***** Dataset records

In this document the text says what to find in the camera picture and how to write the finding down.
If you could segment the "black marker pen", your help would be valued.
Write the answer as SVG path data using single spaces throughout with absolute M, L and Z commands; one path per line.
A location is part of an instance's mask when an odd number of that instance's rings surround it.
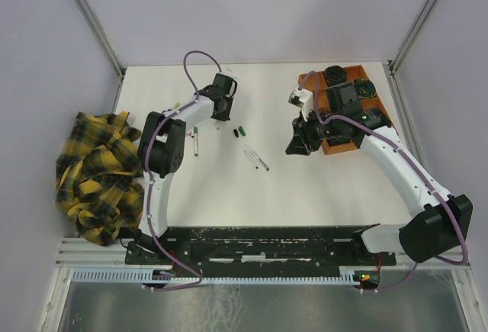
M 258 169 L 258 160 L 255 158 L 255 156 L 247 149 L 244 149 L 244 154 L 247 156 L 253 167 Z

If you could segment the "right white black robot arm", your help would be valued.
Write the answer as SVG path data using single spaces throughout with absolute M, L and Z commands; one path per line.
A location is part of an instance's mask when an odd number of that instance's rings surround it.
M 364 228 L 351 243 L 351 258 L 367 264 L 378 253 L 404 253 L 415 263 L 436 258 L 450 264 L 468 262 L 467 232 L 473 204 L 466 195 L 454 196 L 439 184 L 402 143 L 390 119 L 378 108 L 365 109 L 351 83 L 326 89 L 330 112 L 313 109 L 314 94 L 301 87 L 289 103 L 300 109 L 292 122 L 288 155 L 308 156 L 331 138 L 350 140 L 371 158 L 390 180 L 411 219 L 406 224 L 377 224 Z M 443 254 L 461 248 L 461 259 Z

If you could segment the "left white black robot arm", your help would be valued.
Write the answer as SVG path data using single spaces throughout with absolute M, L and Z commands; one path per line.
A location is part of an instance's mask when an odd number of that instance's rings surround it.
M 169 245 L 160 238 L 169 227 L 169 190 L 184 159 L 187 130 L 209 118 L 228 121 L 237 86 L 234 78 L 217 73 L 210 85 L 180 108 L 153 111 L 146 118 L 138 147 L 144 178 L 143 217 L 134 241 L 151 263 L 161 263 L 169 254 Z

**********

§ **Exercise description**
All the records need to be retyped word for word, except for the pictures.

§ **Answer section**
In this document the text says what to find in the camera picture and how to write the finding down.
If you could segment the "black marker pen", your help would be valued.
Write the answer as SVG path data using single spaces throughout with absolute M, L and Z commands; one path per line.
A location is part of an instance's mask when an odd number of that instance's rings surround it.
M 258 169 L 258 160 L 255 158 L 255 156 L 247 149 L 244 149 L 244 154 L 247 156 L 253 167 Z

If you could segment the "right white black robot arm", your help would be valued.
Write the answer as SVG path data using single spaces throughout with absolute M, L and Z commands; one path per line.
A location is part of an instance's mask when an odd number of that instance's rings surround it.
M 364 228 L 351 243 L 351 258 L 367 264 L 378 253 L 404 253 L 415 263 L 436 258 L 450 264 L 468 262 L 467 232 L 473 204 L 466 195 L 454 196 L 439 184 L 402 143 L 390 119 L 378 108 L 365 109 L 351 83 L 326 89 L 330 112 L 313 109 L 314 94 L 301 87 L 289 103 L 300 109 L 292 122 L 288 155 L 308 156 L 331 138 L 350 140 L 371 158 L 390 180 L 411 219 L 406 224 L 377 224 Z M 443 254 L 461 248 L 461 259 Z

If you could segment the "left white black robot arm", your help would be valued.
Write the answer as SVG path data using single spaces throughout with absolute M, L and Z commands; one path per line.
A location is part of an instance's mask when an odd number of that instance's rings surround it.
M 169 245 L 160 238 L 169 227 L 169 190 L 184 159 L 187 130 L 209 118 L 228 121 L 237 86 L 234 78 L 217 73 L 210 85 L 180 108 L 153 111 L 146 118 L 138 147 L 144 178 L 143 217 L 134 241 L 151 263 L 161 263 L 169 254 Z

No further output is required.